Here are my scores for HAP:
+2 for delivering a thoroughly researched critique on one aspect of RR’s paper.
-1 for the way it was done. I don’t know this for sure, but it seems as though RR gave HAP their data and spreadsheets and yet didn’t even receive an advance copy of the critique. Their initial response suggests they saw it for the first time last Tuesday afternoon, well after blogger Rortybomb had already read the critique, interviewed the authors, examined their spreadsheets and written his article. Because of this apparent ambush, many people formed their opinions without seeing both sides of the story.
-1 for failing to even acknowledge the majority of RR’s results on the empirical relationship between growth and debt. They had no comment whatsoever on the very first result cited in RR’s 2010 paper – the finding that the median return is about 1% lower when debt rises above 90% of GDP. And they also failed to comment on the first result cited in RR’s 2012 paper, which also referenced a return difference of about a percent. Instead, they focused exclusively on arithmetic averages over a single time period and calculated a revised return difference of, well, about 1%. In other words, we’re being asked to cross out RR’s 1% and replace it with the more “accurate” 1% that’s been reported by HAP (see chart below). Can someone please remind me what we’re arguing about?
Overall, HAP certainly offered some analysis for people to consider, while pointing out weaknesses in the 2010 paper, as should be expected of a critique. But they’ve just as certainly failed to disprove RR’s thesis that high debt tends to be associated with lower growth. (Note that I’ve not claimed causation, and nor did RR in their papers.)
And lastly, let’s assign a score to the pundits
In the meantime, pundits with a predisposition toward loose fiscal policy have launched a character assassination of remarkable force. One only needs to read a few of the more critical essays and comment threads to see RR subjected to a treatment normally reserved for crooks and felons.

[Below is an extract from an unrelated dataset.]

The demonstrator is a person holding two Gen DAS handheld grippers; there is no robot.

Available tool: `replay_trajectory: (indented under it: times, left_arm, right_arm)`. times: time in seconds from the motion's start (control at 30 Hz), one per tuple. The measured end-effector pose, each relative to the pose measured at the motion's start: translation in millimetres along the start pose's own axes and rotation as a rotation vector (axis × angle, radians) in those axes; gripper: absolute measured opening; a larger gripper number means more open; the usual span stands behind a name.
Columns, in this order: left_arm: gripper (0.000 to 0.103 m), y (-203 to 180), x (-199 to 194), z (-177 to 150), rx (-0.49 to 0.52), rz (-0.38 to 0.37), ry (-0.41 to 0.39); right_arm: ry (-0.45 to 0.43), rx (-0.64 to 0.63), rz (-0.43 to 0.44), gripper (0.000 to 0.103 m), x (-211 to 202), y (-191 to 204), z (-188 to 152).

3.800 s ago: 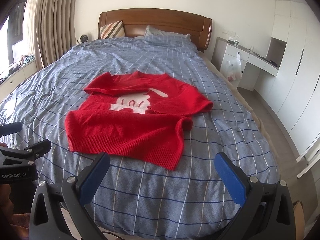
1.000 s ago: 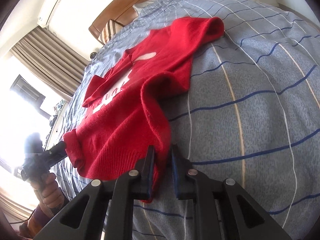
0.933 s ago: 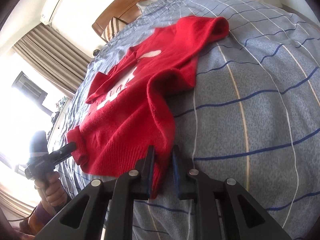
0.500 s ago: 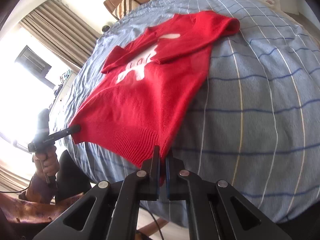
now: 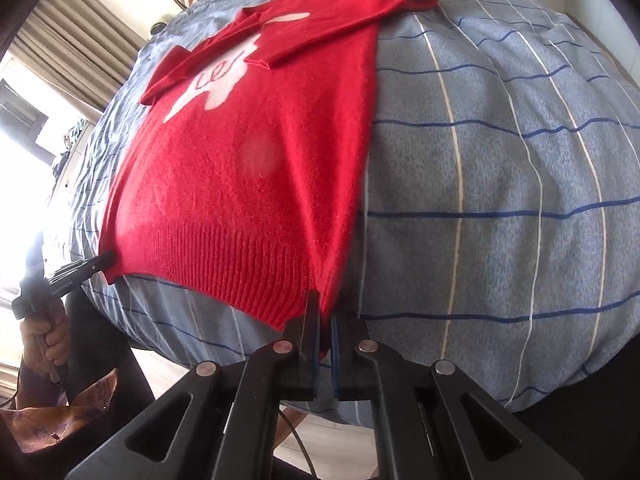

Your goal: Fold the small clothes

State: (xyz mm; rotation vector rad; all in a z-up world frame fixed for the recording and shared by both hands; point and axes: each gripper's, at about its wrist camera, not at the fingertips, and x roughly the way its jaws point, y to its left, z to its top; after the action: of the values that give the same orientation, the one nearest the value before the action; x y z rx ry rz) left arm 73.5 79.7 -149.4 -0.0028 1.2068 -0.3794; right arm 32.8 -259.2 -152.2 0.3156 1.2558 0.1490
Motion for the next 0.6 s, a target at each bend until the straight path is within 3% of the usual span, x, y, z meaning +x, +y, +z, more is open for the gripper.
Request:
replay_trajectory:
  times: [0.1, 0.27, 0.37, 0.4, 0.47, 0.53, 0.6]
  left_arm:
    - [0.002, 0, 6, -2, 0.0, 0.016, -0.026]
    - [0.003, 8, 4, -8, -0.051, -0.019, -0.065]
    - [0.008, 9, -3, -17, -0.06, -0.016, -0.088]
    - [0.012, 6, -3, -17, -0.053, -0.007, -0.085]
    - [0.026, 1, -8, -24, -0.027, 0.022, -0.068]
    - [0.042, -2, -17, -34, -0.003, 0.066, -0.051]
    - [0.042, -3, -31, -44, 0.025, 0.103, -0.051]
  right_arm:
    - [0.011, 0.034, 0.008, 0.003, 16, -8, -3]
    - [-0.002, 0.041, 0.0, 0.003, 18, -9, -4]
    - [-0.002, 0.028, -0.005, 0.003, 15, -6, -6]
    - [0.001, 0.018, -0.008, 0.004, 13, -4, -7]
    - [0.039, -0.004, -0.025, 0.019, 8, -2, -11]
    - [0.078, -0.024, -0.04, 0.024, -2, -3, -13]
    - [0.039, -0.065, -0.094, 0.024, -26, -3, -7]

And the most amazing thing about the past week may be how many people became instant experts on exactly how RR described their research to policymakers all over the world. I must have been the only one who missed the nightly Reinhart and Rogoff Hour on national tv. Since I follow their work and use their data more than most, it seems odd that I was the guy left out of the loop.
Which brings me to the scoring for the pundits who unleashed this frenzy. To me, their contribution isn’t so much a number but a smell. They’ve left a stench of hypocrisy and a strong whiff of political trickery, by using sensationalistic language and misrepresenting the real issues.

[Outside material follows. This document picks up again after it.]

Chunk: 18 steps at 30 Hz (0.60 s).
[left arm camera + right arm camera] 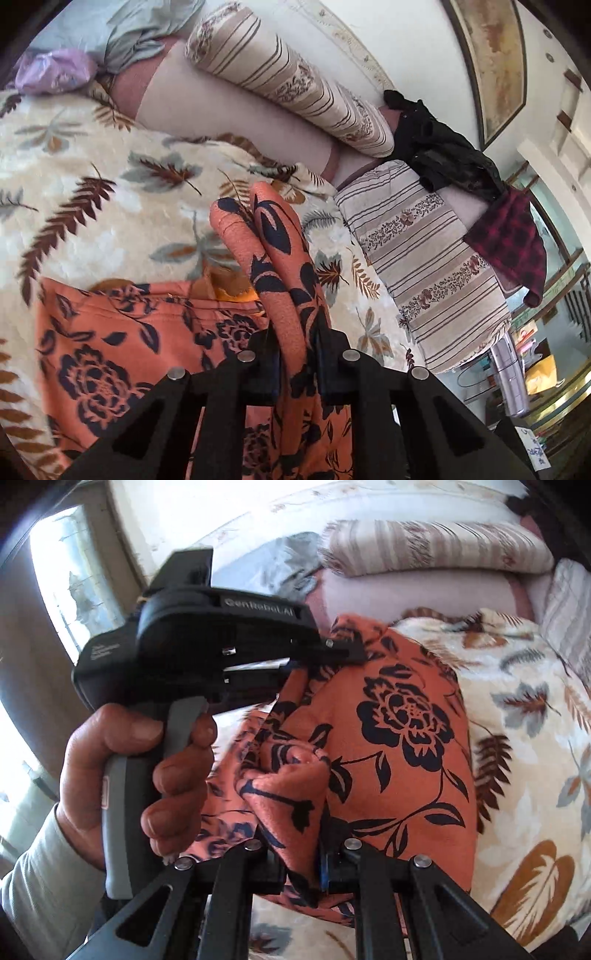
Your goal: Fold small clothes
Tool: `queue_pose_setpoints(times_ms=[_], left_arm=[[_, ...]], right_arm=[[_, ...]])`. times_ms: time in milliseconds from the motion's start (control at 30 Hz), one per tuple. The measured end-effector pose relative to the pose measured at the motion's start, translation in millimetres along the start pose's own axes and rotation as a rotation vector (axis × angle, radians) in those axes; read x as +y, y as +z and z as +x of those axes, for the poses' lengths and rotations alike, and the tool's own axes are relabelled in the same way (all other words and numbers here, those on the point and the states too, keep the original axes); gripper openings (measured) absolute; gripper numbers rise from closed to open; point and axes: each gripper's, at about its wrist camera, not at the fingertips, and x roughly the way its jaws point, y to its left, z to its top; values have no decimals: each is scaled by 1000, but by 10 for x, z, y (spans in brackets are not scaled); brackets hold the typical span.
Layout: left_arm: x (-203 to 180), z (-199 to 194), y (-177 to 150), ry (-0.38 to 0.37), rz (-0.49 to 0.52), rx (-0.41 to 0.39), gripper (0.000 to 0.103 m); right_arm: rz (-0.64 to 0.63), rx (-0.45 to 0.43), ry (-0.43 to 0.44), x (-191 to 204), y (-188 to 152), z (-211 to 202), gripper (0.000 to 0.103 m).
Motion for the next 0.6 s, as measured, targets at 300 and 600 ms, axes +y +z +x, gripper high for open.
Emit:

It’s easy to see why they sided with HAP – they’re philosophically opposed to RR’s policy advice.
And it’s easy to see why they emphasized the insignificant spreadsheet errors – no-one would have paid attention if they hadn’t.
But in the process of using the critique as an opportunity for political chest banging, they made clear errors in articles that were written to heap scorn on someone else’s errors. And they should own up to their mistakes exactly as RR did.